Thailand needs "professional league" to develop

An exodus of Thai players to foreign leagues has been described as "an ominous sign for a country regarded as a regional powerhouse, but lagging in the development of the game." Listing coaches Witaya Laohakul (to Tori Tori in Japan's third division under a lucrative three-year contract worth around Bt18 million plus bonuses) and Chatchai Paholpat (to the V-League's Hoang Anh Gia Lai, receiving around Bt200,000-Bt300,000 a month) and dynamic midfielder Datsakorn Thonglao (also to Hoang Anh Gia Lai for about Bt200,000 a month for three years), Kitinan Sanguansak wrote in The Nation that "it seems ridiculous for a country regarded as a kingpin in the region to have players and coaches ply their trade in neighbouring countries."

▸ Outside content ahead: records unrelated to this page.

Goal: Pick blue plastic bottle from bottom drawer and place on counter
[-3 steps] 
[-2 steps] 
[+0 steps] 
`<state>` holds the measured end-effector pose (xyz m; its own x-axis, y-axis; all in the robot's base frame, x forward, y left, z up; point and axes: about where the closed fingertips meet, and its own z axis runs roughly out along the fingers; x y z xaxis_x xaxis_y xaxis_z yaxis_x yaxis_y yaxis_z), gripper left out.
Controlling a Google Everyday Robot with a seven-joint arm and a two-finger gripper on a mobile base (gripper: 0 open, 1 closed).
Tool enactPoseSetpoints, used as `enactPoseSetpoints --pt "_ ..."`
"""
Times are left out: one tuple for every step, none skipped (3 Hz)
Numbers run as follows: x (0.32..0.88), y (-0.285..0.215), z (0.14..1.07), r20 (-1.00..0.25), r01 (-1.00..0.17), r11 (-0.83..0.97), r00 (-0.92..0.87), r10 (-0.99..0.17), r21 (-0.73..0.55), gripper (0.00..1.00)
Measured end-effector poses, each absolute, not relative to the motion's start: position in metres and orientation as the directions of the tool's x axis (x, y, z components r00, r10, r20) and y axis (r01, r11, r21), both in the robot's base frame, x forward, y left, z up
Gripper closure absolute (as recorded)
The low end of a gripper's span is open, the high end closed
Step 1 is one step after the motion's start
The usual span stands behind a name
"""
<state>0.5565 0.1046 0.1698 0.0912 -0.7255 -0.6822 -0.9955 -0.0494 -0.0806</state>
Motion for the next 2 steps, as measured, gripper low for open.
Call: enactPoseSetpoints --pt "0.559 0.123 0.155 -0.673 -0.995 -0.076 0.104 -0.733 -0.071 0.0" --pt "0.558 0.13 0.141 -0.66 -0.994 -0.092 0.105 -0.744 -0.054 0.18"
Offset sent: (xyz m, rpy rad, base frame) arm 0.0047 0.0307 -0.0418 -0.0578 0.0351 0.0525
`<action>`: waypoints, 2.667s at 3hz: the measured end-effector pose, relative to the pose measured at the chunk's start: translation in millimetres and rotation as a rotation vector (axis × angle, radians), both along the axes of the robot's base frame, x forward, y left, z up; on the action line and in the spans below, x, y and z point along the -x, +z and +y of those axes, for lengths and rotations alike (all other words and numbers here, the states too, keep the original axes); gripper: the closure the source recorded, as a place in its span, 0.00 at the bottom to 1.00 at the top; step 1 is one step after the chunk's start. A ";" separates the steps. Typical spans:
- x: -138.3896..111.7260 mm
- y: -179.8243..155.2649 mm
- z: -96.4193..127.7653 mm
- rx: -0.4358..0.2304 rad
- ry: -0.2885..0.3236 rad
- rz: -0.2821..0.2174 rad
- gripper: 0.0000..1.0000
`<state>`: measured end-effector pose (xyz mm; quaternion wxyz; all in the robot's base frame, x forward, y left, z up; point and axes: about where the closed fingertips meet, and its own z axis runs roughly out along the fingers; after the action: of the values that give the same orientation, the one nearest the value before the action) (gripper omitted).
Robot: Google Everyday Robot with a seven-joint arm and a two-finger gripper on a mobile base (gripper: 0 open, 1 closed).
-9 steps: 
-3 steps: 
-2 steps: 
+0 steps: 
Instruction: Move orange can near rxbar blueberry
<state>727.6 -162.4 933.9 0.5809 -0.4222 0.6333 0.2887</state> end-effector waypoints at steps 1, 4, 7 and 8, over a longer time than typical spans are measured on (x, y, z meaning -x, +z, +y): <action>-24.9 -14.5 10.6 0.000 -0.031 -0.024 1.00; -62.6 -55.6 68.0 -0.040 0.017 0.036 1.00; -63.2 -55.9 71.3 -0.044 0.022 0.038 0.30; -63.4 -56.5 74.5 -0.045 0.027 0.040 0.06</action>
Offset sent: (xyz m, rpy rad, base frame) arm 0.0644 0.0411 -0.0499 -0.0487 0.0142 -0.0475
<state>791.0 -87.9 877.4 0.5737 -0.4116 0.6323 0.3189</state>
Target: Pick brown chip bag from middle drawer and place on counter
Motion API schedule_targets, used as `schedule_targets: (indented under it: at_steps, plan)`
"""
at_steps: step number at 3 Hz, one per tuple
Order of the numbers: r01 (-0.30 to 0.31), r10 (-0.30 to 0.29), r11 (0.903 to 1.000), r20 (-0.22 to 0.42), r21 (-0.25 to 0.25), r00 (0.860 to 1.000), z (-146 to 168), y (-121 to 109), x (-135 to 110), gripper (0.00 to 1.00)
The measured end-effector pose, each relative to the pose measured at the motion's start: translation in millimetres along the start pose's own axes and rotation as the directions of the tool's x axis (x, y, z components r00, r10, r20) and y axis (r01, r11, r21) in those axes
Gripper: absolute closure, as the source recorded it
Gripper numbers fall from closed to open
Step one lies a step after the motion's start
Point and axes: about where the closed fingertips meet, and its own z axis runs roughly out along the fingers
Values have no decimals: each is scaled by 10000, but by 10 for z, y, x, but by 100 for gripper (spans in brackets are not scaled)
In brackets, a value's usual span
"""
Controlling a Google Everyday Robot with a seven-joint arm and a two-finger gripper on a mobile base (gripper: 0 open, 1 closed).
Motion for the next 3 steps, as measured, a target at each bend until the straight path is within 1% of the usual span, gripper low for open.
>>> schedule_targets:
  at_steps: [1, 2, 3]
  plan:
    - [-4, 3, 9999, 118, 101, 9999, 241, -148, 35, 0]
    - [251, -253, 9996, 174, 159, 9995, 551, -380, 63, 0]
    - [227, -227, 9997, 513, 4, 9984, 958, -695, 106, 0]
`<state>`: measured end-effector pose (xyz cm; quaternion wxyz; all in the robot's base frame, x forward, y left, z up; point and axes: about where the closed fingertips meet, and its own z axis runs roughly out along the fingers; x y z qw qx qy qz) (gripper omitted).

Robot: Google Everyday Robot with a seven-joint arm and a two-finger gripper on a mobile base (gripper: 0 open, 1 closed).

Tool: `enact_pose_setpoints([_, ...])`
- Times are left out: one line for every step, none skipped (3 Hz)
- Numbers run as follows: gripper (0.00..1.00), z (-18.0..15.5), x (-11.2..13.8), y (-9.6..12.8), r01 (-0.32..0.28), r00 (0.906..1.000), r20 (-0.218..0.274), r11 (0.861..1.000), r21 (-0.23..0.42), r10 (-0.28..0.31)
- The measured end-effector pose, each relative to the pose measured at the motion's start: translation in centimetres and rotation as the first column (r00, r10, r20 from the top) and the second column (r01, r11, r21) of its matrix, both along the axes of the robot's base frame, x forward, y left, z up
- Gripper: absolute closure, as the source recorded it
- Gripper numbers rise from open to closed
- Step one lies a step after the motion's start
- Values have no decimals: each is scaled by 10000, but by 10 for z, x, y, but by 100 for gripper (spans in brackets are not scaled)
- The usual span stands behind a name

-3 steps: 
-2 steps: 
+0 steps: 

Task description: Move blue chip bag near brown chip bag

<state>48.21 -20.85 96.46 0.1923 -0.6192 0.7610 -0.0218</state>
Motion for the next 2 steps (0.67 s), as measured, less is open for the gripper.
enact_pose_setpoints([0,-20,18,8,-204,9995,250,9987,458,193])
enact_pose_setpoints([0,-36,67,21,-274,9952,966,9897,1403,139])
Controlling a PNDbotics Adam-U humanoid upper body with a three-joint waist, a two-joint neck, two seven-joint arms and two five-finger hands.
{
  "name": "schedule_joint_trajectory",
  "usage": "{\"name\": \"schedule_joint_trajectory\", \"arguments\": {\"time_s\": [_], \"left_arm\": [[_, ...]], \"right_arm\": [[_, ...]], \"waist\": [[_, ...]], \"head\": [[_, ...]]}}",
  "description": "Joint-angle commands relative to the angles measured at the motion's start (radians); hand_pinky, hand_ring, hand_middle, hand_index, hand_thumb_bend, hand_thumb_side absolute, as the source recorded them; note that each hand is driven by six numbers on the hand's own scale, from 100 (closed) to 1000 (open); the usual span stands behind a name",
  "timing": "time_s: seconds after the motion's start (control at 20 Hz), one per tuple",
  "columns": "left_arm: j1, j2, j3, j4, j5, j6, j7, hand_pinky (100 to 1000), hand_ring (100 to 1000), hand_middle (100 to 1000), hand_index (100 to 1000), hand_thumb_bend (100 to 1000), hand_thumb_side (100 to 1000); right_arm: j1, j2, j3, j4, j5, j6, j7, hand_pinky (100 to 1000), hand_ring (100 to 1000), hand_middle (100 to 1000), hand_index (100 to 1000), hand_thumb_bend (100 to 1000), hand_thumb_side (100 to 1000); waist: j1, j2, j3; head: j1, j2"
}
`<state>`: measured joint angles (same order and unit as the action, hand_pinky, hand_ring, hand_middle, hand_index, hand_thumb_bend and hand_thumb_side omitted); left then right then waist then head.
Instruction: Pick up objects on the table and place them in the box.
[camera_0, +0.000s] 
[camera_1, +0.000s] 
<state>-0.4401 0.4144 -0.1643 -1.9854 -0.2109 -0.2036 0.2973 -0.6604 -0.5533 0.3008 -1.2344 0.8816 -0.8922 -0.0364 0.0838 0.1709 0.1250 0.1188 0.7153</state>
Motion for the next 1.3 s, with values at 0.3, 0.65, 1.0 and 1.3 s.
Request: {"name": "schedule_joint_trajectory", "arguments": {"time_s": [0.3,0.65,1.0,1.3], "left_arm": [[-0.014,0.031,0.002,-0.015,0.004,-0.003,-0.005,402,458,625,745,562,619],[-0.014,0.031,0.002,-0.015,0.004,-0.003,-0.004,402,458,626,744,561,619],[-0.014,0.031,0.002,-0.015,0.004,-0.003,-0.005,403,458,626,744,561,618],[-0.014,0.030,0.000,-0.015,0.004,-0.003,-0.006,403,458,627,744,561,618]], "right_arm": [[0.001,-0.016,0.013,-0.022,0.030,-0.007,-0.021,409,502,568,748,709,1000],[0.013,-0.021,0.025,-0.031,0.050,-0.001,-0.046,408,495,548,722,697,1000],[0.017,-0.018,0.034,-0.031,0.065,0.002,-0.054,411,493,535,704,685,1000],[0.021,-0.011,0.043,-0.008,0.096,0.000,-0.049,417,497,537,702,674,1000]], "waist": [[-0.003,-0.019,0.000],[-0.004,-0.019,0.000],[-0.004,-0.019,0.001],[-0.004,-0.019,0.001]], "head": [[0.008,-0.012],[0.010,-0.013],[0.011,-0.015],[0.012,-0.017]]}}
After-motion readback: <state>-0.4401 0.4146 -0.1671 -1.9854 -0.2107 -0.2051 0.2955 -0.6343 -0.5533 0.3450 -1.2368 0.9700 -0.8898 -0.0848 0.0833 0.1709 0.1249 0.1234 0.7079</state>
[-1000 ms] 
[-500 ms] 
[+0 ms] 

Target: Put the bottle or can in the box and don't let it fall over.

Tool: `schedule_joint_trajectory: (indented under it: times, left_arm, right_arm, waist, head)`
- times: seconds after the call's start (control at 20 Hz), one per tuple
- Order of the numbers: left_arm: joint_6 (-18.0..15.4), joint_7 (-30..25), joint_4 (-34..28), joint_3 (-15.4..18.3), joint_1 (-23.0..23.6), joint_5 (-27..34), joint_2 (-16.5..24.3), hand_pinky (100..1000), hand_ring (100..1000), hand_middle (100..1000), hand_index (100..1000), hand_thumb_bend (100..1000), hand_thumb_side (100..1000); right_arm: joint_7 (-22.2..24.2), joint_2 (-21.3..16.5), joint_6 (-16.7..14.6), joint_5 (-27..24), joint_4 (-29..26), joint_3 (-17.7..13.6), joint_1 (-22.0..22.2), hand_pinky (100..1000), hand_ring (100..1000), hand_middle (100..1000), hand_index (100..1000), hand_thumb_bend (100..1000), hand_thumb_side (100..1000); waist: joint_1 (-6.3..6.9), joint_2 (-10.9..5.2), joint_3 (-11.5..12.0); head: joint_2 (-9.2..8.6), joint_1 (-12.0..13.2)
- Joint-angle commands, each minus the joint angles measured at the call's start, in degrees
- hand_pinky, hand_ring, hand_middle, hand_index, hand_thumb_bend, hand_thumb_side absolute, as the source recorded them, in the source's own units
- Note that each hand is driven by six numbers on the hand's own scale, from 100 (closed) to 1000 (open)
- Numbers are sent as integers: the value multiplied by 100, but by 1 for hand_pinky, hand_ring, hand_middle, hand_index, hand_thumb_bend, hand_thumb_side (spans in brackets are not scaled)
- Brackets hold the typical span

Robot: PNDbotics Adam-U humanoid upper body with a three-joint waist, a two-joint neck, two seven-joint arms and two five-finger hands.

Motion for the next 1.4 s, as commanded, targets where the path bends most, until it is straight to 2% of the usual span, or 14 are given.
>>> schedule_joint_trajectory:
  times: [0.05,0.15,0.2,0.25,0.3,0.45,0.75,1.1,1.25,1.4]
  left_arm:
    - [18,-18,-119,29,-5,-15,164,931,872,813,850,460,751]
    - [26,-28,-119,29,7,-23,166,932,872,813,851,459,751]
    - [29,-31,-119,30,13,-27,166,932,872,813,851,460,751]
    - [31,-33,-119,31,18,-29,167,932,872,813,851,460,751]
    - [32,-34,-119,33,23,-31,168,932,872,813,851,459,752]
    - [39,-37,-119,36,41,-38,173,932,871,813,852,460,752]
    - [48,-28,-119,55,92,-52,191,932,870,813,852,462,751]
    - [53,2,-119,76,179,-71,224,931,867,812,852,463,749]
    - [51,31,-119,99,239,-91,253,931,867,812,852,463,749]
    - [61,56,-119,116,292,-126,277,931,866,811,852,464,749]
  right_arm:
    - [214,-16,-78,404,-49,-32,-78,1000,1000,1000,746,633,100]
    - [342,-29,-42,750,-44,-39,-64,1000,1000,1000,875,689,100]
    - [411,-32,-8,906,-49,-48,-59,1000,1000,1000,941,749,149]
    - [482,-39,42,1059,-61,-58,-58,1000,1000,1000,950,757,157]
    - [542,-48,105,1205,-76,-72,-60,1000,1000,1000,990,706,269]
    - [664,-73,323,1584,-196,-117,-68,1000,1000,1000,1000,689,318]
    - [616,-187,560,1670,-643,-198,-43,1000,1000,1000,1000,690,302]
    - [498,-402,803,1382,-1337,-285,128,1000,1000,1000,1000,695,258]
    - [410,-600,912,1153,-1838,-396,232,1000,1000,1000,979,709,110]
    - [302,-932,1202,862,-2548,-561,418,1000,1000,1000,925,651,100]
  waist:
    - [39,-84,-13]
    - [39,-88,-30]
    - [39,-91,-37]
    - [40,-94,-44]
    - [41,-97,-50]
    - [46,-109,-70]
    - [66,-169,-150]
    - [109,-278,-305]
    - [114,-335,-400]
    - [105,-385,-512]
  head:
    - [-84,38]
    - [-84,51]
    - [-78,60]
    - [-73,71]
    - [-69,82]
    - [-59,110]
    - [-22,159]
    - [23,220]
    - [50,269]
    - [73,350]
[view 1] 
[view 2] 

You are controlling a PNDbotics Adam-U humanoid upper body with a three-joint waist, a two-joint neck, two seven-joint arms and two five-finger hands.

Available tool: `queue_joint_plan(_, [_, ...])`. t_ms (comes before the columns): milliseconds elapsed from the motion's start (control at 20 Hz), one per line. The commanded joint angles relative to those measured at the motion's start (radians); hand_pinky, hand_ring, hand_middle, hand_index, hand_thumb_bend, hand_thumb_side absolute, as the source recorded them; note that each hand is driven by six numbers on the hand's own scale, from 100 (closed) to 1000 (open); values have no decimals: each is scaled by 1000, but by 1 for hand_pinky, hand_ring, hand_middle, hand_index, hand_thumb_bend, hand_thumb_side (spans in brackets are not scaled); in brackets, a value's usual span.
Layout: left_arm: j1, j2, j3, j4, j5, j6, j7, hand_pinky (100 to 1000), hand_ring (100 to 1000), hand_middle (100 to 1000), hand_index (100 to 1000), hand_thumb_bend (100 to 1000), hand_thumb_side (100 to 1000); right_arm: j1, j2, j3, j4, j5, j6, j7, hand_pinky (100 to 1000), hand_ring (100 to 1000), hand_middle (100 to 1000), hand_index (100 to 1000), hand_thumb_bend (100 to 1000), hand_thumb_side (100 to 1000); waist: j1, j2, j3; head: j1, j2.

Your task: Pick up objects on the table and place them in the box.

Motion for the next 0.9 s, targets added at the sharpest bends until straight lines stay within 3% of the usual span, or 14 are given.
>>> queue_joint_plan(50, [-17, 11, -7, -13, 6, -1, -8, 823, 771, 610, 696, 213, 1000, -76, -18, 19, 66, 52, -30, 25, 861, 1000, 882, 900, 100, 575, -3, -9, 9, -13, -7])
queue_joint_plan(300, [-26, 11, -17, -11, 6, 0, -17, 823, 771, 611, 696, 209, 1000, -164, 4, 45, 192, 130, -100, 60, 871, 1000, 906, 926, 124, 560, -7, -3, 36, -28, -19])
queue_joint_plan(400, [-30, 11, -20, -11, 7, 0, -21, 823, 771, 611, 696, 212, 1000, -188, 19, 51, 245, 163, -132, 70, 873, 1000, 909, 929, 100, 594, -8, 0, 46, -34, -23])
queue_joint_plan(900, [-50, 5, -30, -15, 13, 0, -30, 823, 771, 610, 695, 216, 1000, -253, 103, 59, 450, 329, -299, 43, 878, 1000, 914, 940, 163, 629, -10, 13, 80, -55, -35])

The answer to the "vexing question" of "why Thailand cannot hold on to its well-known performers" is, he said, that "Thailand's football league continues to stumble along as a semi-professional competition, even though the concerned parties have tried to promote it as a professional one ... [and] cannot survive without financial support from the government ...

"The foundation of a professional league is central to the development of football in any country. The obvious thinking is that 'a strong league will strengthen a national team' as the league will produce strong players for the national team. This is clearly illustrated by the progression of Japanese football, which has gone from being a peripheral player to a major force in the region, thanks largely to the growth of the J-League. All of Japan's stars, such as Celtic playmaker Shunsuke Nakamura, who have developed into world-class players are a product of their own league," he argued.